In the beginning was C, with its run-time library (C Run-Time Library or CRT [Note not CRL!]). As C++ was derived from C, the functionality of the CRT is available within C++. Two of these library functions – atol() and strtoul() – can be used from within C++ code to perform numeric conversions. So let’s look at these first.

atol()

[and its associates atoi(), atoll() and atof()].
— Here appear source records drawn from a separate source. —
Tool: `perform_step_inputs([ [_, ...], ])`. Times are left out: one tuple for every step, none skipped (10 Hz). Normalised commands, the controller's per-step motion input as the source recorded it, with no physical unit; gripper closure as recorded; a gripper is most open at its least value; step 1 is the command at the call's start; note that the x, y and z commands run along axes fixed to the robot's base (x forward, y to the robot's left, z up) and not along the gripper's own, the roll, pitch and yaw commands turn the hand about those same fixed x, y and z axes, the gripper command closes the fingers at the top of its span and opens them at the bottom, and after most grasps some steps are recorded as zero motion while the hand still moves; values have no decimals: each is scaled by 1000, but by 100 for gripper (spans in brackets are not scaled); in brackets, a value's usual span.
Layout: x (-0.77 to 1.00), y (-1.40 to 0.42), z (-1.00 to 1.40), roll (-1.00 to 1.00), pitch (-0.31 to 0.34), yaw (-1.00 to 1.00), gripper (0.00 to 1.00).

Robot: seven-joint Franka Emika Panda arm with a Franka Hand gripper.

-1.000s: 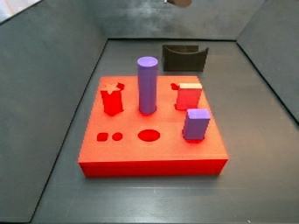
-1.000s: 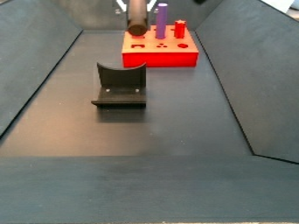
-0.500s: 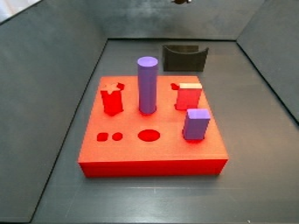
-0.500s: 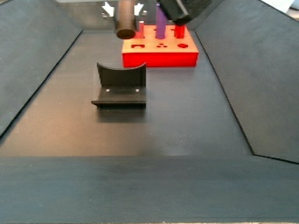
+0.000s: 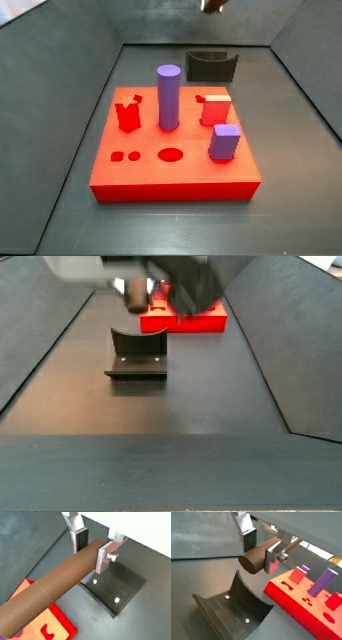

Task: Pick up the oval object. Move up. Place the oval object on the fixture. Regrasp the oval object. Move to above the board. Insert the oval object.
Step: Place the oval object on the fixture, then regrasp the oval object.

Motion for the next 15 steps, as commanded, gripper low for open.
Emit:
perform_step_inputs([
  [127, 78, -1000, -1000, 12, -129, 100],
  [135, 86, -1000, -1000, 26, -129, 100],
  [143, 91, -1000, -971, 29, -130, 100],
  [153, 98, -1000, -758, 28, -113, 100],
  [161, 105, -1000, -599, 30, -103, 100],
  [166, 108, -1000, -493, 33, -97, 100],
  [177, 112, -1000, -298, 42, -88, 100],
  [186, 110, -1000, -220, 40, -85, 100],
  [161, 104, -855, -175, 38, -86, 100],
  [136, 87, -677, -165, 30, -88, 100],
  [109, 69, -467, -155, 20, -90, 100],
  [85, 71, -434, -124, 21, -83, 100],
  [0, 0, 0, 0, 0, 0, 0],
  [0, 0, 1000, 15, 52, -16, 0],
  [-12, 4, 1000, 24, 58, -7, 0],
])
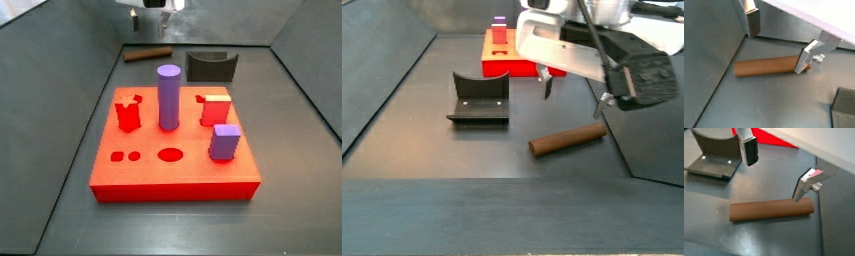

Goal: Pick up the oval object. Move up. Place the oval object on the fixture. Regrasp the oval object. Move to above the board. Insert the oval object.
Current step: Pick up the oval object.

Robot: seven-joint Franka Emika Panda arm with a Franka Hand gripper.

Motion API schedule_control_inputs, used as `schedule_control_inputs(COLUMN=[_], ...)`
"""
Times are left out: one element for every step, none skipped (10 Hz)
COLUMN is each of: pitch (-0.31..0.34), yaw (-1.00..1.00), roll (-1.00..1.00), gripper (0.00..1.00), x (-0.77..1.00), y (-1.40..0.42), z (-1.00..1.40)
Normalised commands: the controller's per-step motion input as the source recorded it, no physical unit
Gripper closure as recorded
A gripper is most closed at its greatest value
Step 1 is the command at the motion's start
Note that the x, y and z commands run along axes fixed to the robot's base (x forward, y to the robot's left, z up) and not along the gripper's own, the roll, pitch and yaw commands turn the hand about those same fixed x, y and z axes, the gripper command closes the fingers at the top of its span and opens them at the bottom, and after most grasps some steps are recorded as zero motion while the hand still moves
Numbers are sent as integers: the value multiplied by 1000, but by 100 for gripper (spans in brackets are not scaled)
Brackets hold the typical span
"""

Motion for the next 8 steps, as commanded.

This was the original C conversion function. Its usage is very simple:

long atol(const char *str);

It takes one parameter (a pointer to the characters to be converted, which can be preceded by white-space chars) and returns the converted value up to the first non-digit character (which can be the terminating null char). What could be simpler? So let’s look at its usage in the context of the test program:

size_t as_atol(const std::string& nums, std::vector<size_t>& nos)
//or alternatively:
//size_t as_atol(std::string_view nums, std::vector<size_t>& nos)
{
    // Pointer to data end excluding trailing spaces
    const auto end = nums.data() + nums.find_last_not_of(' ') + 1; 

    for (auto d = nums.data(); d < end; ) {
        for (; (d < end) && (*d == ' '); ++d); // Skip leading spaces
        nos.push_back(atol(d));
        for (; (d < end) && isdigit(*d); ++d); // Skip the numeric characters
    }

    return nos.size();
}

The first point to note (although not demonstrated here) is that there is no way to know if the conversion has been successful! If no conversion can be performed (such as trying to convert “qwerty”), then 0 is returned – which is the same as if the char 0 had been converted successfully. Although if underflow/overflow occurs then this can be detected (return value is LONG_MAX/LONG_MIN and errno [the global CRT error variable] is set to ERANGE).
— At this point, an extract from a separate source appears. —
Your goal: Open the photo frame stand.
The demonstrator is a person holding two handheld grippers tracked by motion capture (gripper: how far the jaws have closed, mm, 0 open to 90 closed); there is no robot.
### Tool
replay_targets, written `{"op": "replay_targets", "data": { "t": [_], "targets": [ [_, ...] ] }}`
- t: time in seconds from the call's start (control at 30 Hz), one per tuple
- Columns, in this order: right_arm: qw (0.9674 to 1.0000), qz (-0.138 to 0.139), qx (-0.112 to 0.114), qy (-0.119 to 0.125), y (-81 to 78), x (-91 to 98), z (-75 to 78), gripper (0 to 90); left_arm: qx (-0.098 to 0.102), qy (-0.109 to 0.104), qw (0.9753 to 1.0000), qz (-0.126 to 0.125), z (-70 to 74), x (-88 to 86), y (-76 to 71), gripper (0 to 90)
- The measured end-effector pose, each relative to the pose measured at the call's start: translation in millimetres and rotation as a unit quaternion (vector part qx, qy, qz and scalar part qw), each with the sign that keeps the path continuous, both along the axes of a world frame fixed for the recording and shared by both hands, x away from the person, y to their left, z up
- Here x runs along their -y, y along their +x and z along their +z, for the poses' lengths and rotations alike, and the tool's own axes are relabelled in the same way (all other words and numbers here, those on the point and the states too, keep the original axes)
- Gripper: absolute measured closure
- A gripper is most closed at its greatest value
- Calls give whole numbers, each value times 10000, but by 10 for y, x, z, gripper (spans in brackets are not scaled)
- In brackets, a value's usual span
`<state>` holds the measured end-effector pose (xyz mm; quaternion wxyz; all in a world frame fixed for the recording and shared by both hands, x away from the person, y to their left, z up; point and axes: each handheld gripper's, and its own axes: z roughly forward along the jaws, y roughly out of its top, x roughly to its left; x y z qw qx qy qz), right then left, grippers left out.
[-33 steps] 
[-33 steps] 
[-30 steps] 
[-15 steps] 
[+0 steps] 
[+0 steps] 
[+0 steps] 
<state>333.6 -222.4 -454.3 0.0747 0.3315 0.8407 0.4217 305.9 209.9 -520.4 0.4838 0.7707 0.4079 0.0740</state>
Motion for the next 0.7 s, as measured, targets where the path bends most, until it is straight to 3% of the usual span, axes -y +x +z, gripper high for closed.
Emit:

The second point is that there is no way to tell at which point in the given string the conversion terminates. Conversion of “  123qwe” and “123” both return a value of 123. Hence in the above code, the converted chars have to be skipped over again (they have already been read once by atol()) before atol() is called again for the next conversion. That is the purpose of the second inner for loop. The first one simply skips to the first non-space char because although atol() would skip past these spaces, the code would still need to skip these so that the digits can be skipped. By putting the first loop before atol(), any initial spaces are only skipped over once for performance.

We also need to determine when there are no more conversions to be performed. Hence we need to find the end of the data to be converted and terminate the conversion when this point is exceeded.
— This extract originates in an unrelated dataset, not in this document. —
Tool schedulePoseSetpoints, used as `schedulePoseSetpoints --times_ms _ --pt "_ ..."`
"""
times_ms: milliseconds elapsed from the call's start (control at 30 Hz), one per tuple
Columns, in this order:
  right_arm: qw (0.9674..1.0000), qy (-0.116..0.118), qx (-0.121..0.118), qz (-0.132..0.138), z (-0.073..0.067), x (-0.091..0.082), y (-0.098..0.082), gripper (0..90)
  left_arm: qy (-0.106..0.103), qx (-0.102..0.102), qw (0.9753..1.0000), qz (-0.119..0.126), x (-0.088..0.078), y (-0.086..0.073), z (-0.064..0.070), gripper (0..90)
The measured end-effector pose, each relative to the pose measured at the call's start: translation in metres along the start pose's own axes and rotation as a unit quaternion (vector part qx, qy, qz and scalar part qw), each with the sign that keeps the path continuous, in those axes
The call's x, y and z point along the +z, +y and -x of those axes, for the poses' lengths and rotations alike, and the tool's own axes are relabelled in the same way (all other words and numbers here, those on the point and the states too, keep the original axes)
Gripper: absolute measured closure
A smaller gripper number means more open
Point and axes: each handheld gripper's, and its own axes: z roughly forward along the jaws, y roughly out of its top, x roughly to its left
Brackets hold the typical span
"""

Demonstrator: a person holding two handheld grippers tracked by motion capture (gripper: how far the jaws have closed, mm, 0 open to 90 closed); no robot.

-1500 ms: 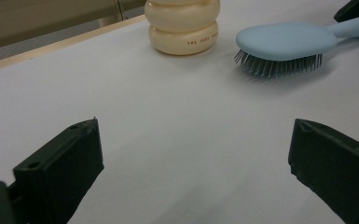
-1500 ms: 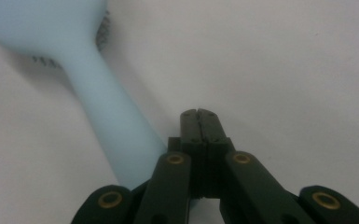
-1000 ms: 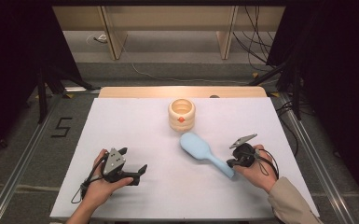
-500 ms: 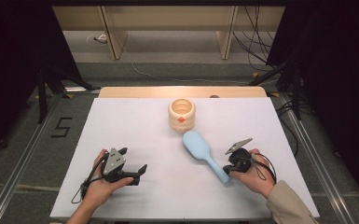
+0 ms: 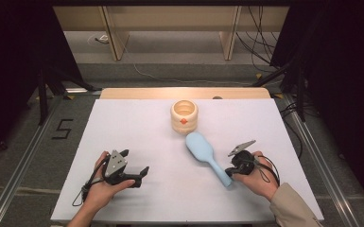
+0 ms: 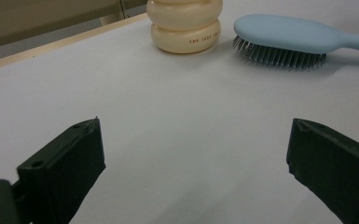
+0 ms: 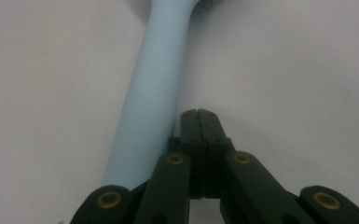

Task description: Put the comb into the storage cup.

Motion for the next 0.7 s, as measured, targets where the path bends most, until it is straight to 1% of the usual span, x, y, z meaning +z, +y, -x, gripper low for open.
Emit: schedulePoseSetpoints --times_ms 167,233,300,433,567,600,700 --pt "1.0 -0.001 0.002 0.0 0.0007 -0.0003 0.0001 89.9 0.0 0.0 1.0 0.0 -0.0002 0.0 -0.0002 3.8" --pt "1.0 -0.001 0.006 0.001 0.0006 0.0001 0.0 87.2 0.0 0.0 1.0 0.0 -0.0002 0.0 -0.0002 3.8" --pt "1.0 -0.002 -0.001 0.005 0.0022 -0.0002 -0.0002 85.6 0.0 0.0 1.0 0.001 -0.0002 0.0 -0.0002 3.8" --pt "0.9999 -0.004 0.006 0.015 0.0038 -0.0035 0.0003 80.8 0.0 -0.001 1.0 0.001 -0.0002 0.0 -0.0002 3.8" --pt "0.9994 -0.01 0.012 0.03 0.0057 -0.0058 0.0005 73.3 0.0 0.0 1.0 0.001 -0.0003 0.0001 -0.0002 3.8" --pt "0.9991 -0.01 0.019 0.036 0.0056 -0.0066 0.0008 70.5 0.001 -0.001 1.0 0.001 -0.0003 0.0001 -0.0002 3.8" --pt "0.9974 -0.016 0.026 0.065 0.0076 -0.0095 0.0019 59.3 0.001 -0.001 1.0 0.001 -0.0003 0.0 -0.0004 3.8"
atol() can be useful when a simple single conversion is required and no error checking is needed. Additionally, it doesn’t recognise, of course, std::string and std::string_view. However its limitations should rule it out where multiple conversions are required or where 0 may be a valid converted value.

strtoul()

[and its associates strtof(), strtod(), strtold(), strtol(), strtoll() and strtoull()].

This usage is a bit more complicated than atol() as it’s defined as

unsigned long strtoul(const char *nptr, char **endptr, int base);

It takes three parameters. The first is a pointer to the characters to be converted – which can start with white-space chars. The second is an optional (if not required then we can pass nullptr) pointer to the address of the variable that will be set to indicate the address of the first character not converted. And the third is the base for the conversion (note that this doesn’t default to 10 and has to be specified!).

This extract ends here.